Deauville Jour 6 “Blueprint” et “Sweet Virginia”, l’Amérique et la violence

06 September 2017 | PAR Olivia Leboyer

Les deux films présentés aujourd’hui en compétition traitent de la violence en Amérique, de manière très différente. Dans Blueprint, nous sommes témoins des fusillades meurtrières, fréquentes, dans le Sud de Chicago. Sweet Virginia, sur un mode romanesque et vénéneux, nous conte la violence qui hante les grands mythes virils américains.

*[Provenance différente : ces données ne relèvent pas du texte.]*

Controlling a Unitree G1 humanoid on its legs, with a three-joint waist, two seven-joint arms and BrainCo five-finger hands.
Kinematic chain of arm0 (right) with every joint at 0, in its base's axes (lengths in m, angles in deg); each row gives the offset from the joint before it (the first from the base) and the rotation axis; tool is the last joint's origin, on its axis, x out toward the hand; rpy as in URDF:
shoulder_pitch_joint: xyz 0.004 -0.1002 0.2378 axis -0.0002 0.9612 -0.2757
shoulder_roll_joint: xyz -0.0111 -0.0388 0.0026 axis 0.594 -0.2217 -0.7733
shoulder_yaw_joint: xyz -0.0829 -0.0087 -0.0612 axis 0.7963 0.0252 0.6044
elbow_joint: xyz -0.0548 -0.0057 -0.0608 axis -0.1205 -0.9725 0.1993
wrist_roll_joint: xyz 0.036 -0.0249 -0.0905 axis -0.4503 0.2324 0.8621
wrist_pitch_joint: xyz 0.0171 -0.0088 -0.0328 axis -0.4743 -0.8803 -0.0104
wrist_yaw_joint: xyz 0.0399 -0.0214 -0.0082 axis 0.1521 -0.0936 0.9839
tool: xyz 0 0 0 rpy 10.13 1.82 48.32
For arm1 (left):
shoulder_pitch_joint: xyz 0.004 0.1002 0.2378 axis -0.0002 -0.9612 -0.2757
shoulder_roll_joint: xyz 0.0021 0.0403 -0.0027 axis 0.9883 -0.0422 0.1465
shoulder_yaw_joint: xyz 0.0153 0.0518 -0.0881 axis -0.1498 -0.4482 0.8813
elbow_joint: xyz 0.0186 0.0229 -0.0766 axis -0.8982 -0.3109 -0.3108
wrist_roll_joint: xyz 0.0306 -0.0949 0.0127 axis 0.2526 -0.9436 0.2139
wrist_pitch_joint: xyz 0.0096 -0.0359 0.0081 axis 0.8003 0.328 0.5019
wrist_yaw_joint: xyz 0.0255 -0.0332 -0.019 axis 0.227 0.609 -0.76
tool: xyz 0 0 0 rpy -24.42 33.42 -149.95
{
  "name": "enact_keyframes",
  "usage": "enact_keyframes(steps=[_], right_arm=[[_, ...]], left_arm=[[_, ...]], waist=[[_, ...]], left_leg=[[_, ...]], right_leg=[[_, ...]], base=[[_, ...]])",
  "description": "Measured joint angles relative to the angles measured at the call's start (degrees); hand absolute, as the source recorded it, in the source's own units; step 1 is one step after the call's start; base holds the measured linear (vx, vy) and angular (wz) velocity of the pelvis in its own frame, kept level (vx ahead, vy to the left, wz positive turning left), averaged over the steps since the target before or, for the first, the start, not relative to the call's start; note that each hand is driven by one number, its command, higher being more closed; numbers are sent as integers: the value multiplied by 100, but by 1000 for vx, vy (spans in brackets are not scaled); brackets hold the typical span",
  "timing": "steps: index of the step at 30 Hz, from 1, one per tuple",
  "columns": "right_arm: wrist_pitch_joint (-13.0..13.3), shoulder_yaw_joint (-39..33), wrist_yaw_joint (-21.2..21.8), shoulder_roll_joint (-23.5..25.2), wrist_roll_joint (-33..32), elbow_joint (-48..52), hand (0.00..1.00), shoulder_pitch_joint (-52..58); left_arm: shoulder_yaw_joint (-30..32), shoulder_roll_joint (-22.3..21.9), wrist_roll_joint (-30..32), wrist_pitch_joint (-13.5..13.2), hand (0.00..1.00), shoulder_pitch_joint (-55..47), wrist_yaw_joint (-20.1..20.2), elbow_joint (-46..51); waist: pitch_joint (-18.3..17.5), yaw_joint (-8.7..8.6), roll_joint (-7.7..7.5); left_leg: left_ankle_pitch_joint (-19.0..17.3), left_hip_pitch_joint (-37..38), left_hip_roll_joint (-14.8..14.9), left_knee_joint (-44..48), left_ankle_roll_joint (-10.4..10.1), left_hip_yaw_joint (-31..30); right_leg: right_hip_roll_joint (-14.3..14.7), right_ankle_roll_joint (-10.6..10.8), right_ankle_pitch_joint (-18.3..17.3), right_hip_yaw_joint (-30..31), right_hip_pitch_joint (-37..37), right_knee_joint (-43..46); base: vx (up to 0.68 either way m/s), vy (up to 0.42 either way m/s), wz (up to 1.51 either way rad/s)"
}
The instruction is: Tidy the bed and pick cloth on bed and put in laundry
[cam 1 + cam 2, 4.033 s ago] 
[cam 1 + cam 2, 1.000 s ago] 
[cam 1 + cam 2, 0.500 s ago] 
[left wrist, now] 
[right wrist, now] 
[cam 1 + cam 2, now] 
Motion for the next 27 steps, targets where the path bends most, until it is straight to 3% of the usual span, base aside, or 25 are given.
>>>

Le jury, présidé par Michel Hazanavicius, est arrivé discrètement : on remarque le joli blouson de cuir rose de Charlotte Le Bon, la silhouette longiligne de Clotilde Hesme, tout en noir, le trench de Yasmina Reza. Et, bien sûr, l’élégance nonchalante de Benjamin Biolay, coupe de cheveux courte, jean noir et sweat gris à capuche sans manches. Des applaudissements crépitent, pour saluer l’entrée de Vincent Lindon, dans un petit blouson de toile bleu gris : l’acteur ne fait pas partie du jury, mais possède son rond de serviette à Deauville depuis qu’il a présidé le Festival en 2013. C’est simple, il vient à chaque séance ! Embrassant chaque membre du jury, il prend place à côté d’Alice Winocour, qui l’avait dirigé dans Augustine.

blueprint

D’emblée le réalisateur et l’acteur principal de Blueprint, Daryl Wein et Jerod Haynes, nous interpellent : avec ce film, ils entendent agir, parler d’une réalité politique terrible. A South Side, des meurtres ont lieu, provoqués par des gangs ou par les forces de police elles-mêmes, qui tirent sans sommation sur des individus, parce qu’ils sont Noirs. L’un des acteurs, Curtis Posey, a été assassiné depuis le tournage. Dans le film, Jerod (Jerod Haynes) se trouve confronté à la mort brutale d’un ami d’enfance, abattu par un flic. Educateur spécialisé pour les enfants, Jerod a toujours cru dans les vertus de l’éducation, du travail. Soudain, il perd confiance et se trouve submergé par la fatigue et l’angoisse. Autour de lui, sa petite fille, sa nouvelle petite amie, lui apparaissent comme autant de responsabilités à assumer, et il n’a plus la force. Blueprint nous retrace ce mode d’emploi pour réapprendre à vivre et à aimer, même au fond d’une impasse. Si le film n’évite pas les dialogues un peu démonstratifs, Daryl Wein filme avec grâce les espaces urbains gris et oppressants et, par endroits, les trouées lumineuses, coucher de soleil orangé qui vient sublimer un immeuble quelconque, ou échappée sur le lac. Emouvant, légèrement bancal, le film nous emporte par sa belle scène finale:

[rating=3]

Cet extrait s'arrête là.